This project provides the daphne probabilistic programming compiler. It is built closely following the book An Introduction to Probabilistic Programming.

The compiler transforms a first order programming language, i.e. a language without recursion and therefore a fixed number of random variables, in Clojure syntax into an intermediate graph representation that lends itself to different inference methods, JSON exports and automatic translation to an amortizing neural network as is described further down.

Usage

To run this compiler you need to have leiningen and a JVM for Java 8 or later installed. To see all the options provided by the compiler run:

lein run graph --help

in the directory where you have checked out this repository.

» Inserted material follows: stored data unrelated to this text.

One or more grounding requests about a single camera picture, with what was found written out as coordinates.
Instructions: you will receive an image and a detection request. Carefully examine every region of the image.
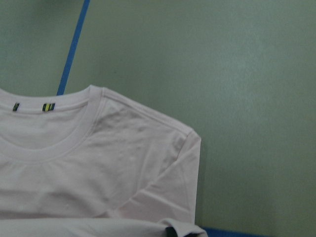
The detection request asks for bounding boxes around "pink Snoopy t-shirt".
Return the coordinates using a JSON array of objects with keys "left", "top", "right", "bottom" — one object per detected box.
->
[{"left": 0, "top": 85, "right": 206, "bottom": 237}]

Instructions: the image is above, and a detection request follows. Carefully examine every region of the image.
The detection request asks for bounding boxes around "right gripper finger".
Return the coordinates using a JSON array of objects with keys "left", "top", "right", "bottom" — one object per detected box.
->
[{"left": 165, "top": 227, "right": 178, "bottom": 237}]

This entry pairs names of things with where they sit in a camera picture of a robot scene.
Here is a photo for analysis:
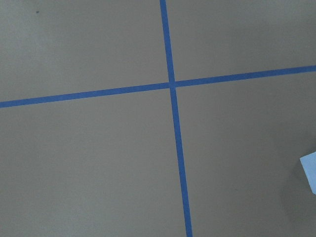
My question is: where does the light blue foam block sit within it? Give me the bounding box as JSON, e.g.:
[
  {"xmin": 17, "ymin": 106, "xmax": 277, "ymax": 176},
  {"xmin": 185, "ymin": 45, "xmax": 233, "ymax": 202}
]
[{"xmin": 300, "ymin": 152, "xmax": 316, "ymax": 195}]

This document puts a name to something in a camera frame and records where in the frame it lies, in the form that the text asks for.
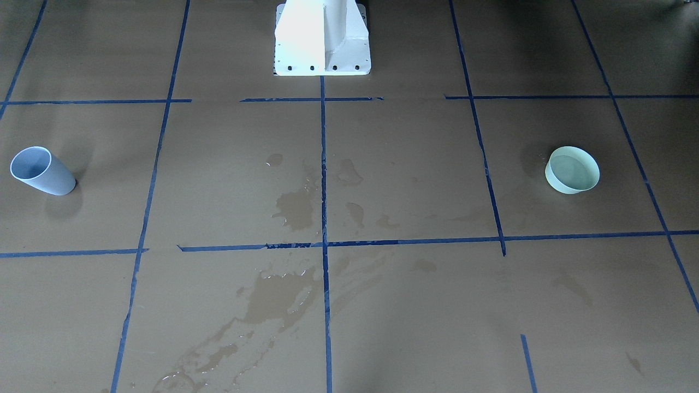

To generate the arithmetic circuit program from our paper provided as the following file in programs/arithmetic_circuit.daphne,

(let [z0 (sample (laplace 20.0 2.0))
      z1 (sample (laplace 10.0 2.0))

      z2 (sample (normal (+ z0 z1) 0.1))
      z3 (sample (normal (* z0 z1) 0.1))

      z4 (sample (normal 7.0 2.0))
      z5 (sample (normal z3 z4))

      x0 (observe (normal (+ z3) 0.1) 0.2)
      x1 (observe (normal z5 0.1) -3.5)]
  [z0 z1 z2 z3 z4 z5])

you can run

lein run graph -i programs/arithmetic_circuit.daphne -o output.json

with the input program as the first argument and the output path as the second argument. By default the compiler emits JSON, but it can also emit the more expressive edn format of Clojure. This will emit a data structure describing the graphical model structure of the following form:

[{},
 {"V":["sample5","sample0","observe6","observe7","sample4","sample2","sample1","sample3"],
  "A":{"sample0":["sample2","sample3"],
       "sample1":["sample2","sample3"],
       "sample4":["sample5"],
       "sample3":["sample5","observe6"],
       "sample5":["observe7"]},
  "P":{"sample0":["sample*",["laplace",20.0,2.0]],
       "sample1":["sample*",["laplace",10.0,2.0]],
       "sample2":["sample*",["normal",["+","sample0","sample1"],0.1]],
       "sample3":["sample*",["normal",["*","sample0","sample1"],0.1]],
       "sample4":["sample*",["normal",7.0,2.0]],
       "sample5":["sample*",["normal","sample3","sample4"]],
       "observe6":["observe*",["normal",["+","sample3"],0.1],0.2],
       "observe7":["observe*",["normal","sample5",0.1],-3.5]},
  "Y":{"observe6":0.2,"observe7":-3.5}},
 ["sample0","sample1","sample2","sample3","sample4","sample5"]]

The first entry in the triple contains all functions defined in the input file, here none. The second contains a dictionary of the graphical model with "V" denoting all random variable vertices, "A" the forward pointing adjacency information, "P" the symbolic expressions of the link functions in the deterministic target language and "Y" all observe statements. The last entry in the triple is the return value of the program, here corresponding to [z0 z1 z2 z3 z4 z5].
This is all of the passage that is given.